Transformation into WWW data




Next: Document access Up: Document preparation Previous: Generation of the

2.2 Transformation into WWW data

As mentioned in section 1, the conversion of data that is used in our own hypertext system into WWW accessible data is sensible in several cases. Main objective of such a data transformation is the support of mapping most of the original system's functionality onto WWW functionality. Such a conversion could be implemented by means of a gateway translating all incoming HTTP requests into appropriate events and creating all the needed nodes dynamically by means of accessing the original database (see fig. 2). However doing this, one of the goals of the WWW integration would be dismissed: The independence from a fixed software environment, namely from a specific database management system.

Instead, a different approach was chosen: all the needed parts of the database are extracted and transformed into data files before browsing time. Afterwards, these files are directly accessible and usable by means of CGI scripts [6], thus enabling an adequate representation of hypertext nodes and links.

With regard to nodes, this transformation that is done before browsing time, includes two main aspects: For representation purposes, the original TIFF images, as used in the HYPERFACS system, are transformed into GIF images. With regard to the amount of time that is needed for such a conversion, it is sensible to do that in advance (approx. 1-2 secs for a 1000*1000 black/white TIFF image on a SPARCSTATION 10); otherwise it could also be done on-the-fly, of course. For access purposes, specific data is stored with each page:

Of course, within a paper document a page usually has no name. This name is formed by taking the main heading within the page under concern if it exists or the last heading preceding the page otherwise. Together with the page number this artificial page name is unambigous as well as supportive for users.

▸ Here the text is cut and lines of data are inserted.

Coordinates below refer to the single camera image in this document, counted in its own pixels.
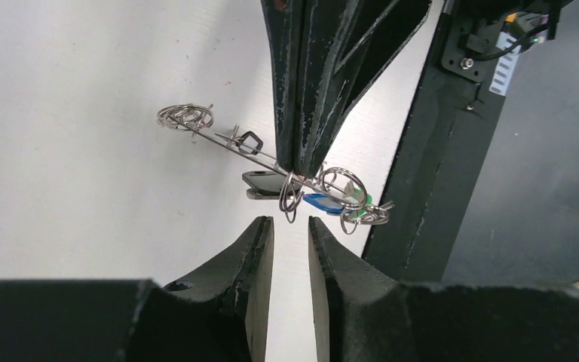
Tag large metal keyring disc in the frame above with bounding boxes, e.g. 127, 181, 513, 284
156, 103, 394, 235

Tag blue key tag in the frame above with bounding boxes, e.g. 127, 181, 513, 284
303, 193, 344, 215

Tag key with black tag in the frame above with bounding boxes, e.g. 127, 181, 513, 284
241, 170, 305, 223

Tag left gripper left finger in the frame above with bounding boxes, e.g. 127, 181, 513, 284
0, 216, 274, 361

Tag green key tag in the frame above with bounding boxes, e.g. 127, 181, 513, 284
354, 194, 372, 218

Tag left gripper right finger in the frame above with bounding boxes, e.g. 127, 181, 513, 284
308, 217, 579, 361

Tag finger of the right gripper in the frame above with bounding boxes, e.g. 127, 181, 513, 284
294, 0, 431, 177
261, 1, 309, 173

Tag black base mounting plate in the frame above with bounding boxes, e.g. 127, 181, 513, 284
362, 1, 565, 281

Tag black key tag on ring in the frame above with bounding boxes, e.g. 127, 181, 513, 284
236, 131, 264, 155

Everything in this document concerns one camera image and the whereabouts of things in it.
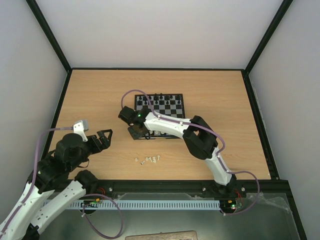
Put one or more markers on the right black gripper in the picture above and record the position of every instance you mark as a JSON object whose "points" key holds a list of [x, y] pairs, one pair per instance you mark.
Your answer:
{"points": [[136, 132]]}

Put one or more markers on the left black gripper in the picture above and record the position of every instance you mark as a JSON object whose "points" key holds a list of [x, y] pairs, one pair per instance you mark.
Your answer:
{"points": [[106, 143]]}

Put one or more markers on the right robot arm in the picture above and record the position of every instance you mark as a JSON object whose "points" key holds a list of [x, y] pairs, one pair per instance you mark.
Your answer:
{"points": [[201, 141]]}

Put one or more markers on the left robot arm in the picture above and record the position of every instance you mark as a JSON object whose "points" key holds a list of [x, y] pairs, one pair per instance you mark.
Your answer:
{"points": [[30, 216]]}

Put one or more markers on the white chess pieces pile centre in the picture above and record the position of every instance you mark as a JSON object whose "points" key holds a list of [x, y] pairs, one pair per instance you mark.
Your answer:
{"points": [[153, 159]]}

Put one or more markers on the black chess pieces row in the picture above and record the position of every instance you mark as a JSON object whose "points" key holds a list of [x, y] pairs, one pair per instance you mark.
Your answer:
{"points": [[159, 99]]}

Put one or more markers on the left controller board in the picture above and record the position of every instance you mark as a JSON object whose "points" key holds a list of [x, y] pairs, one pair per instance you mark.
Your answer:
{"points": [[91, 203]]}

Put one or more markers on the right green controller board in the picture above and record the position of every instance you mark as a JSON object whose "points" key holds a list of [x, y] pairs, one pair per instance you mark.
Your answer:
{"points": [[233, 203]]}

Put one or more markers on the black and silver chessboard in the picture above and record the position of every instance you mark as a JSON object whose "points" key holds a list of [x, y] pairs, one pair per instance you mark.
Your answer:
{"points": [[176, 111]]}

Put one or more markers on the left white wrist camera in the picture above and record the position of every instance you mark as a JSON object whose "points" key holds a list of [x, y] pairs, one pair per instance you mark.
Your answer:
{"points": [[80, 127]]}

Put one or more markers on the light blue cable duct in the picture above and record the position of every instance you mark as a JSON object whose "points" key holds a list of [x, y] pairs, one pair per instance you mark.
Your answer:
{"points": [[212, 205]]}

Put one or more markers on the black aluminium frame rail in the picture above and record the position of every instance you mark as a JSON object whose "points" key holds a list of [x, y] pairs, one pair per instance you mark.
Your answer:
{"points": [[204, 188]]}

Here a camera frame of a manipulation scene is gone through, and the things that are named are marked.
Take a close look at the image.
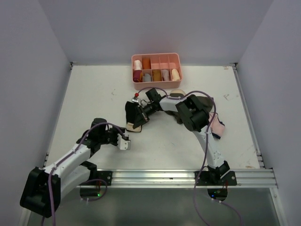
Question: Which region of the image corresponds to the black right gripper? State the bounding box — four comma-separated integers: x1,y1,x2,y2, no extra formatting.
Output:
133,103,156,129

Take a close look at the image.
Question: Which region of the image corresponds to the black underwear beige waistband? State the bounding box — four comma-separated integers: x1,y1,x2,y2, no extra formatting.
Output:
125,101,142,133

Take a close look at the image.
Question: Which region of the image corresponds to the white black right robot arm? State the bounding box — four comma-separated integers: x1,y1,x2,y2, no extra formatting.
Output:
126,88,230,185

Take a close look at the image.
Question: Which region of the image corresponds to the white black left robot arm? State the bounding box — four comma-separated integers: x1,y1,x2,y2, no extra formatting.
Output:
20,118,129,218

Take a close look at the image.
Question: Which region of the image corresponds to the grey rolled underwear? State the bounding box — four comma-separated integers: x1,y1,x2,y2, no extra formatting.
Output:
143,73,152,82

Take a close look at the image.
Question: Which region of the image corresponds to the maroon rolled underwear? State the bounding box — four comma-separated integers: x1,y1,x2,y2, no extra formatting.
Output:
133,70,143,82

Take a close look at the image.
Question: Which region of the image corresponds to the mustard brown rolled underwear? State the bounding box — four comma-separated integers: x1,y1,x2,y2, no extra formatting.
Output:
152,69,162,82

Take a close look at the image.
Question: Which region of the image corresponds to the pale pink rolled underwear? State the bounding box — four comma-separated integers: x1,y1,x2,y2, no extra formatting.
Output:
161,69,170,81

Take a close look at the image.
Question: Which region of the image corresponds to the peach rolled underwear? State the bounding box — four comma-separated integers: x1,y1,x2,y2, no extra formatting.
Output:
171,68,181,81

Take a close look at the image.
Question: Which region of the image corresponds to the white pink rolled underwear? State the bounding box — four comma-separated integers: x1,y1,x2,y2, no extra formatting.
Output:
133,60,143,71

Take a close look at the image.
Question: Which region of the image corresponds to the orange rolled underwear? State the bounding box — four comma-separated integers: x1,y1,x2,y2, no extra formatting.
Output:
142,57,151,70

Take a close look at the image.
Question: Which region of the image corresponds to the olive green underwear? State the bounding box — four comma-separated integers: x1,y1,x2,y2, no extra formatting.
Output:
165,89,213,124

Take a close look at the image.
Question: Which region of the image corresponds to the light pink underwear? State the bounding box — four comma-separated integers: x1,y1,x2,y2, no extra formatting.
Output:
209,112,225,139

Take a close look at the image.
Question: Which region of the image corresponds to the pink divided storage box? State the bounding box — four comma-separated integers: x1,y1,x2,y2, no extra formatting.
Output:
131,53,183,90

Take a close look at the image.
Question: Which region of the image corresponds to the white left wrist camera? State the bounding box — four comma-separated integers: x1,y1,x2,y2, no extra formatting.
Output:
117,137,131,150

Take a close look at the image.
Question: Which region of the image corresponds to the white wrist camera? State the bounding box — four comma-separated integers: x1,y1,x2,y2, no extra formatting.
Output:
132,93,141,104
117,137,131,150

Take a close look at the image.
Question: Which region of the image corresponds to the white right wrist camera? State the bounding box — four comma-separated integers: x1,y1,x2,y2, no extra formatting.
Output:
132,93,141,104

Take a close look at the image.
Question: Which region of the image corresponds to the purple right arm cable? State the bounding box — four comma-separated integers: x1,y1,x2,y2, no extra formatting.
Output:
137,87,243,226

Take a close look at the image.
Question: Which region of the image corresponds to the aluminium frame rail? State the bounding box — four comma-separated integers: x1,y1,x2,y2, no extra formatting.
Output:
30,168,279,188

The name of a full text database can be added if such a tool is available. Thus search scripts may work by means of using a real database instead of a flat file system (see section 3.2). This may be sensible if larger hypertext bases have to be searched, thus being able to reduce the time for searching. At first glance, this may contradict to our goal mentioned above: the independence from a fixed software environment. However, as the data stored in this database is rather restricted (to full text data), the effort that is required for adaptation of the scripts to a specific database management system is very small.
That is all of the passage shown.